What you are asked to do
Reproduce, from the lines below, exactly the stretch that begins at the line containing "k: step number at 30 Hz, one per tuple" and ends at the line containing "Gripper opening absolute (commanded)", both included.

Information shown
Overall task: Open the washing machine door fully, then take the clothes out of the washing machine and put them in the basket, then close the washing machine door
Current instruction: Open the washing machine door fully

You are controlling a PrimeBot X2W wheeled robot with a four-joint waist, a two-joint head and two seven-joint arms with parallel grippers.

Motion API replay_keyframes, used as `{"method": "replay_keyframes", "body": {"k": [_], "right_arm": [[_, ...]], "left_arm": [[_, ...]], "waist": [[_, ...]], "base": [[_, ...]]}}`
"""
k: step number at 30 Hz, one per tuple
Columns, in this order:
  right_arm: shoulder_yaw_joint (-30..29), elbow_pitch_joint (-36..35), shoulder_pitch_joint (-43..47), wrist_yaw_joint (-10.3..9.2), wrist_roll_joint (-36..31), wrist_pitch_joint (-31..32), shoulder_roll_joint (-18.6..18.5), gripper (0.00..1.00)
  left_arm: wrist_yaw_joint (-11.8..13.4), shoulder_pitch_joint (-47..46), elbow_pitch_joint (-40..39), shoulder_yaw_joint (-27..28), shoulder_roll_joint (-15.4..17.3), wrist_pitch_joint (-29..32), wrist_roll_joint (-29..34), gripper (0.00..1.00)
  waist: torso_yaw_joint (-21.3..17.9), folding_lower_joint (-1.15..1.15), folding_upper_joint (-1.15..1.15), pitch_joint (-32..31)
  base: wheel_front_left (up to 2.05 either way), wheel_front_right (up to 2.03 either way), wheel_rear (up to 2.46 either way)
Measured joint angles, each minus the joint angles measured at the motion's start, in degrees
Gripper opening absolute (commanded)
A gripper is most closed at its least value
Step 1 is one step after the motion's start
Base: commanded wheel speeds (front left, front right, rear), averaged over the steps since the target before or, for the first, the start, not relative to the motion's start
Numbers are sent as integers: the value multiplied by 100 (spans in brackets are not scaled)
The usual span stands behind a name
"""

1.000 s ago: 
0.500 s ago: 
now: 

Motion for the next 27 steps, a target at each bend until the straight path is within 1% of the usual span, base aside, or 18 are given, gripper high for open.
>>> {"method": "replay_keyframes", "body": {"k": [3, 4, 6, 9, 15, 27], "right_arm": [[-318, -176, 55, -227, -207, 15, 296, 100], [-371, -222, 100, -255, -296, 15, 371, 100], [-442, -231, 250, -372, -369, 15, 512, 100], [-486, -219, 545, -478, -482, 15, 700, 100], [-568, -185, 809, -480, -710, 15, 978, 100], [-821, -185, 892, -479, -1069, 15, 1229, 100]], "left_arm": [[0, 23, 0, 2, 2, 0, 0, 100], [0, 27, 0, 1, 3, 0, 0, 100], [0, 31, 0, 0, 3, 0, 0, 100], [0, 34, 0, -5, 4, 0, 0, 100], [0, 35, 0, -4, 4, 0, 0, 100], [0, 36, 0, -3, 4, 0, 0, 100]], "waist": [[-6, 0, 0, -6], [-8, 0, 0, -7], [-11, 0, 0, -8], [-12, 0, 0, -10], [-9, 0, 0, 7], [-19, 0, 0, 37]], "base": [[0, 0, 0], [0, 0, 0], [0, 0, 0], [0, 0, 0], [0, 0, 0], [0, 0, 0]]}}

Answer below
k: step number at 30 Hz, one per tuple
Columns, in this order:
  right_arm: shoulder_yaw_joint (-30..29), elbow_pitch_joint (-36..35), shoulder_pitch_joint (-43..47), wrist_yaw_joint (-10.3..9.2), wrist_roll_joint (-36..31), wrist_pitch_joint (-31..32), shoulder_roll_joint (-18.6..18.5), gripper (0.00..1.00)
  left_arm: wrist_yaw_joint (-11.8..13.4), shoulder_pitch_joint (-47..46), elbow_pitch_joint (-40..39), shoulder_yaw_joint (-27..28), shoulder_roll_joint (-15.4..17.3), wrist_pitch_joint (-29..32), wrist_roll_joint (-29..34), gripper (0.00..1.00)
  waist: torso_yaw_joint (-21.3..17.9), folding_lower_joint (-1.15..1.15), folding_upper_joint (-1.15..1.15), pitch_joint (-32..31)
  base: wheel_front_left (up to 2.05 either way), wheel_front_right (up to 2.03 either way), wheel_rear (up to 2.46 either way)
Measured joint angles, each minus the joint angles measured at the motion's start, in degrees
Gripper opening absolute (commanded)

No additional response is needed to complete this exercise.